[Records contained in a dataset]
Content starts

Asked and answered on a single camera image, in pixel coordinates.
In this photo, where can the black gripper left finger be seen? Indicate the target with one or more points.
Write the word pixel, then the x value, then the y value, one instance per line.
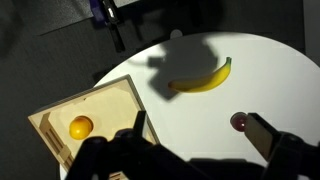
pixel 140 121

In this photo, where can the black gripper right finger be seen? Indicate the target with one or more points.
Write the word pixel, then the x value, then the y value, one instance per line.
pixel 263 136

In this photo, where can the yellow banana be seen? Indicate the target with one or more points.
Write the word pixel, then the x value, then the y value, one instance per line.
pixel 200 85

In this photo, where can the light wooden slatted tray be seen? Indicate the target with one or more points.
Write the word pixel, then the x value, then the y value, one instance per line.
pixel 110 106

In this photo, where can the dark red plum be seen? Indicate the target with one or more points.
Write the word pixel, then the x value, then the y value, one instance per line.
pixel 237 121

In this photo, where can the yellow-orange round fruit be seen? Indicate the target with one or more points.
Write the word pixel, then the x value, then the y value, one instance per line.
pixel 80 128

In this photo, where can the small white round disc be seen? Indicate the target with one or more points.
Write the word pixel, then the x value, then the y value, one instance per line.
pixel 176 33

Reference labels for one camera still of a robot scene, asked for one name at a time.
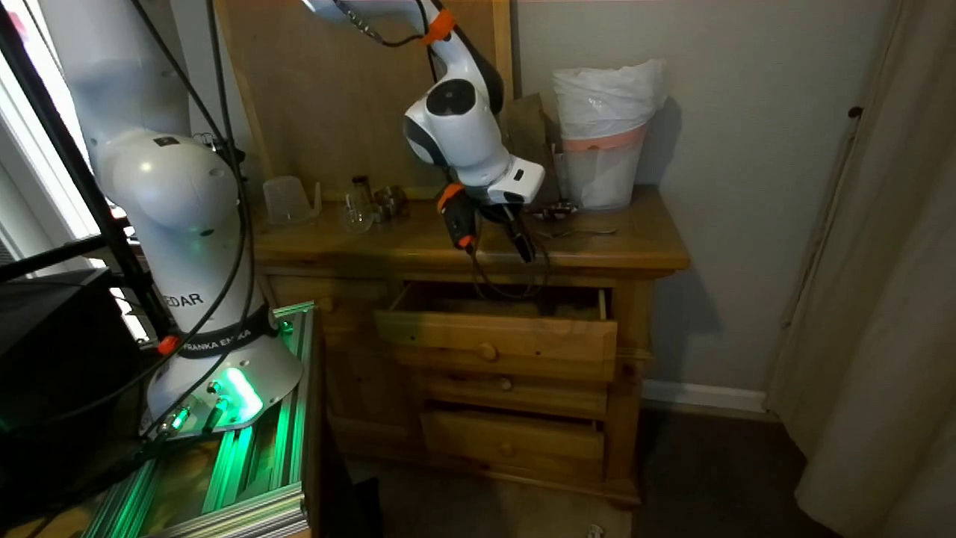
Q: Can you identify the grey translucent plastic cup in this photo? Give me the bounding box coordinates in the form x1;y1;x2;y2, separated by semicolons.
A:
260;172;323;226

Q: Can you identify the beige curtain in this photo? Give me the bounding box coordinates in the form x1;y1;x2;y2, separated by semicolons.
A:
763;0;956;538

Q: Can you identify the small dark tangled object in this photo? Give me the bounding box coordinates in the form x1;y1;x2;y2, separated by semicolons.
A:
538;199;585;226

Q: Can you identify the wooden drawer with round knob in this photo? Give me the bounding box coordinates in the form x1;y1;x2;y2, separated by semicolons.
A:
418;404;611;486
372;280;623;389
421;368;614;420

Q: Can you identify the black metal stand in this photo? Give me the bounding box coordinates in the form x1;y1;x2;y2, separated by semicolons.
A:
0;3;176;344

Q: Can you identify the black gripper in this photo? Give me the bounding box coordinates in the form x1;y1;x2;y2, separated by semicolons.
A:
467;191;551;266

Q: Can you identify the wooden dresser cabinet door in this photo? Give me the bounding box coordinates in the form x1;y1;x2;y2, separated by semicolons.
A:
266;274;403;442

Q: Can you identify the aluminium frame robot table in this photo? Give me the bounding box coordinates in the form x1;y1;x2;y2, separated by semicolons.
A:
0;301;323;538

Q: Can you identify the wooden back board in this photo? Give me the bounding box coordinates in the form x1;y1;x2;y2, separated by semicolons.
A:
217;0;520;203

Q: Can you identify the wooden dresser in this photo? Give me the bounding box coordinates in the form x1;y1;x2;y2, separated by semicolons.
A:
230;184;693;538

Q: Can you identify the white baseboard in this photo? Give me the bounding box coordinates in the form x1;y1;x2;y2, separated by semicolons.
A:
639;375;774;420

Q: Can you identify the clear stemless glass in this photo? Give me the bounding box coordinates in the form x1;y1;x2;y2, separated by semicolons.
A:
341;181;381;236

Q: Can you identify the white bin with plastic bag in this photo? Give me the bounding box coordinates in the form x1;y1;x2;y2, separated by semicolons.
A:
551;55;674;214

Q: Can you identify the black box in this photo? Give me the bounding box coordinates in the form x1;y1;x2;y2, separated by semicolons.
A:
0;268;134;510

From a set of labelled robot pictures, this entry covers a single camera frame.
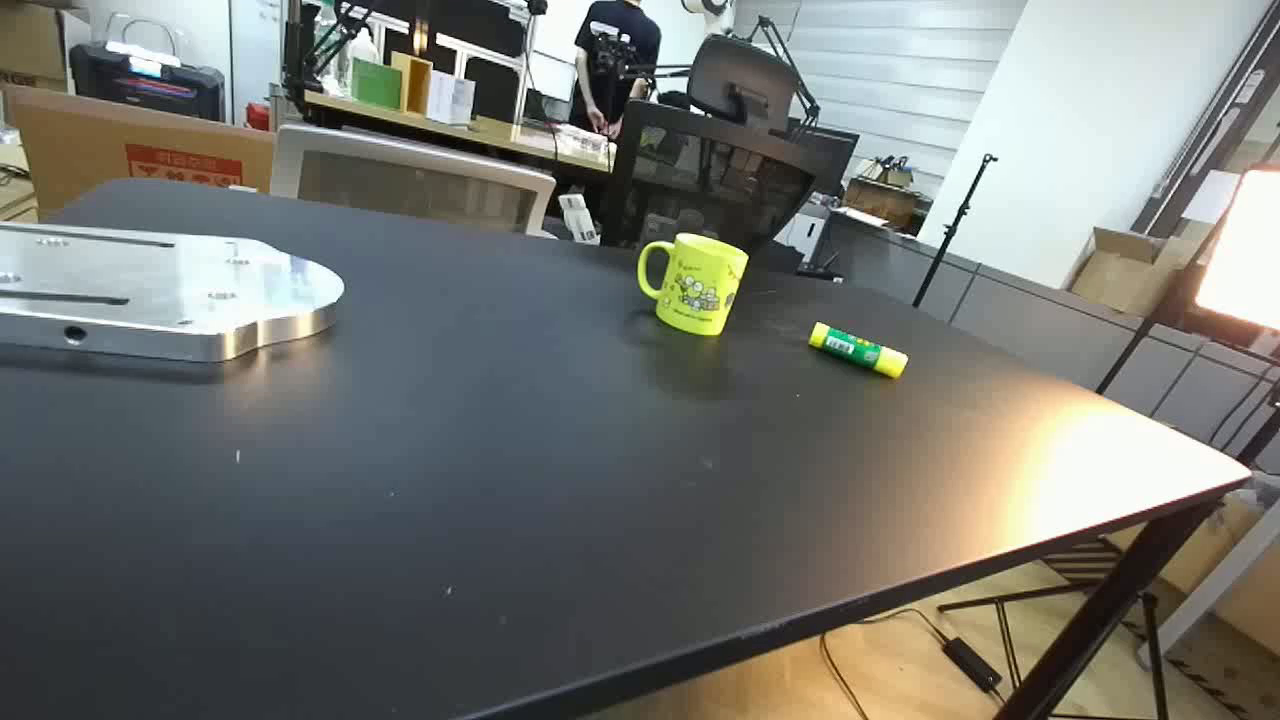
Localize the white framed mesh panel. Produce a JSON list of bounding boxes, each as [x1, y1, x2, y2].
[[268, 119, 560, 242]]

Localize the green board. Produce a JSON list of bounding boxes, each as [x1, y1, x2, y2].
[[350, 53, 407, 115]]

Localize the silver metal mounting plate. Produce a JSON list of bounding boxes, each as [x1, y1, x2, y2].
[[0, 215, 350, 369]]

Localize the bright studio lamp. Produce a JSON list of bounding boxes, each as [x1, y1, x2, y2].
[[1192, 165, 1280, 337]]

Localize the yellow green glue stick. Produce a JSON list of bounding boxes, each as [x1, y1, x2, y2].
[[803, 321, 913, 385]]

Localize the yellow printed mug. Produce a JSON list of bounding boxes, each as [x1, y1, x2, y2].
[[631, 231, 754, 340]]

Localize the black case white label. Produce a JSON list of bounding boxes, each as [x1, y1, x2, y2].
[[70, 42, 230, 124]]

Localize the thin black stand pole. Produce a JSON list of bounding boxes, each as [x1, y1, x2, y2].
[[907, 148, 1006, 314]]

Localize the wooden background desk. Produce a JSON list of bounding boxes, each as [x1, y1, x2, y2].
[[302, 88, 622, 178]]

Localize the open brown cardboard box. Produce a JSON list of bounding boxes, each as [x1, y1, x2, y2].
[[1066, 224, 1195, 325]]

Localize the brown red-label cardboard box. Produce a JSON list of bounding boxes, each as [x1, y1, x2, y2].
[[0, 80, 276, 224]]

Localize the black power adapter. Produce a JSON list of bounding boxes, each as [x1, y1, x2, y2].
[[938, 635, 1006, 696]]

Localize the black table leg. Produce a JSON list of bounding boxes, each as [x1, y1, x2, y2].
[[994, 497, 1229, 720]]

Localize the white box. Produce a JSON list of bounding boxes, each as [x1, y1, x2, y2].
[[427, 67, 479, 128]]

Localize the black headrest office chair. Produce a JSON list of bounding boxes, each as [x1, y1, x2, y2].
[[683, 31, 826, 128]]

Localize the grey low cabinets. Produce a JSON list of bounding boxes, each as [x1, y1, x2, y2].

Content ends

Task objective: All records should be output exactly, with the pictures left out.

Solution to the exercise:
Asked and answered on a single camera image, in pixel coordinates.
In this photo, where can the black gripper left finger be seen? Indicate the target with one or more points.
Write the word pixel, then the x value, then the y value, one instance per line.
pixel 140 121

In this photo, where can the black gripper right finger be seen? Indicate the target with one or more points.
Write the word pixel, then the x value, then the y value, one instance per line.
pixel 263 136

In this photo, where can the yellow banana be seen? Indicate the target with one or more points.
Write the word pixel, then the x value, then the y value, one instance per line.
pixel 200 85

In this photo, where can the light wooden slatted tray be seen? Indicate the target with one or more points.
Write the word pixel, then the x value, then the y value, one instance per line.
pixel 110 106

In this photo, where can the dark red plum be seen? Indicate the target with one or more points.
Write the word pixel, then the x value, then the y value, one instance per line.
pixel 237 121

In this photo, where can the yellow-orange round fruit be seen? Indicate the target with one or more points.
Write the word pixel, then the x value, then the y value, one instance per line.
pixel 80 128

In this photo, where can the small white round disc be seen? Indicate the target with one or more points.
Write the word pixel, then the x value, then the y value, one instance per line.
pixel 176 33

Reference labels for one camera still of a robot scene, asked for one name at a time.
Q: Can you identify the grey translucent plastic cup in this photo? Give me the bounding box coordinates in the form x1;y1;x2;y2, separated by semicolons.
A:
260;172;323;226

Q: Can you identify the beige curtain in this photo? Give me the bounding box coordinates in the form x1;y1;x2;y2, separated by semicolons.
A:
763;0;956;538

Q: Can you identify the small dark tangled object in this photo? Give me the bounding box coordinates in the form x1;y1;x2;y2, separated by semicolons.
A:
538;199;585;226

Q: Can you identify the wooden drawer with round knob in this photo? Give me the bounding box coordinates in the form x1;y1;x2;y2, separated by semicolons.
A:
418;404;611;486
372;280;623;389
421;368;614;420

Q: Can you identify the black metal stand in this photo? Give me the bounding box coordinates in the form x1;y1;x2;y2, separated by semicolons.
A:
0;3;176;344

Q: Can you identify the black gripper in this photo? Give me the bounding box coordinates in the form x1;y1;x2;y2, separated by semicolons.
A:
467;191;551;266

Q: Can you identify the wooden dresser cabinet door in this photo? Give me the bounding box coordinates in the form x1;y1;x2;y2, separated by semicolons.
A:
266;274;403;442

Q: Can you identify the aluminium frame robot table in this photo? Give me the bounding box coordinates in the form x1;y1;x2;y2, separated by semicolons.
A:
0;301;323;538

Q: Can you identify the wooden back board in this photo? Give me the bounding box coordinates in the form x1;y1;x2;y2, separated by semicolons.
A:
217;0;520;203

Q: Can you identify the wooden dresser in this photo? Give me the bounding box coordinates in the form x1;y1;x2;y2, separated by semicolons.
A:
230;184;693;538

Q: Can you identify the white baseboard in this photo? Give me the bounding box coordinates in the form x1;y1;x2;y2, separated by semicolons.
A:
639;375;774;420

Q: Can you identify the clear stemless glass in this photo? Give me the bounding box coordinates in the form x1;y1;x2;y2, separated by semicolons.
A:
341;181;381;236

Q: Can you identify the white bin with plastic bag in this photo? Give me the bounding box coordinates in the form x1;y1;x2;y2, separated by semicolons.
A:
551;55;674;214

Q: Can you identify the black box in this photo? Give me the bounding box coordinates in the form x1;y1;x2;y2, separated by semicolons.
A:
0;268;134;510

From a set of labelled robot pictures, this entry covers a single camera frame.
Localize the white framed mesh panel. Produce a JSON list of bounding boxes, each as [x1, y1, x2, y2].
[[268, 119, 560, 242]]

Localize the green board. Produce a JSON list of bounding boxes, each as [x1, y1, x2, y2].
[[350, 53, 407, 115]]

Localize the silver metal mounting plate. Produce a JSON list of bounding boxes, each as [x1, y1, x2, y2].
[[0, 215, 350, 369]]

Localize the bright studio lamp. Produce a JSON list of bounding boxes, each as [x1, y1, x2, y2].
[[1192, 165, 1280, 337]]

Localize the yellow green glue stick. Produce a JSON list of bounding boxes, each as [x1, y1, x2, y2].
[[803, 321, 913, 385]]

Localize the yellow printed mug. Produce a JSON list of bounding boxes, each as [x1, y1, x2, y2].
[[631, 231, 754, 340]]

Localize the black case white label. Produce a JSON list of bounding boxes, each as [x1, y1, x2, y2].
[[70, 42, 230, 124]]

Localize the thin black stand pole. Produce a JSON list of bounding boxes, each as [x1, y1, x2, y2].
[[907, 148, 1006, 314]]

Localize the wooden background desk. Produce a JSON list of bounding boxes, each as [x1, y1, x2, y2].
[[302, 88, 622, 178]]

Localize the open brown cardboard box. Produce a JSON list of bounding boxes, each as [x1, y1, x2, y2].
[[1066, 224, 1195, 325]]

Localize the brown red-label cardboard box. Produce a JSON list of bounding boxes, each as [x1, y1, x2, y2].
[[0, 80, 276, 224]]

Localize the black power adapter. Produce a JSON list of bounding boxes, each as [x1, y1, x2, y2].
[[938, 635, 1006, 696]]

Localize the black table leg. Produce a JSON list of bounding boxes, each as [x1, y1, x2, y2].
[[994, 497, 1229, 720]]

Localize the white box. Produce a JSON list of bounding boxes, each as [x1, y1, x2, y2].
[[427, 67, 479, 128]]

Localize the black headrest office chair. Produce a JSON list of bounding boxes, each as [x1, y1, x2, y2].
[[683, 31, 826, 128]]

Localize the grey low cabinets. Produce a JSON list of bounding boxes, each as [x1, y1, x2, y2].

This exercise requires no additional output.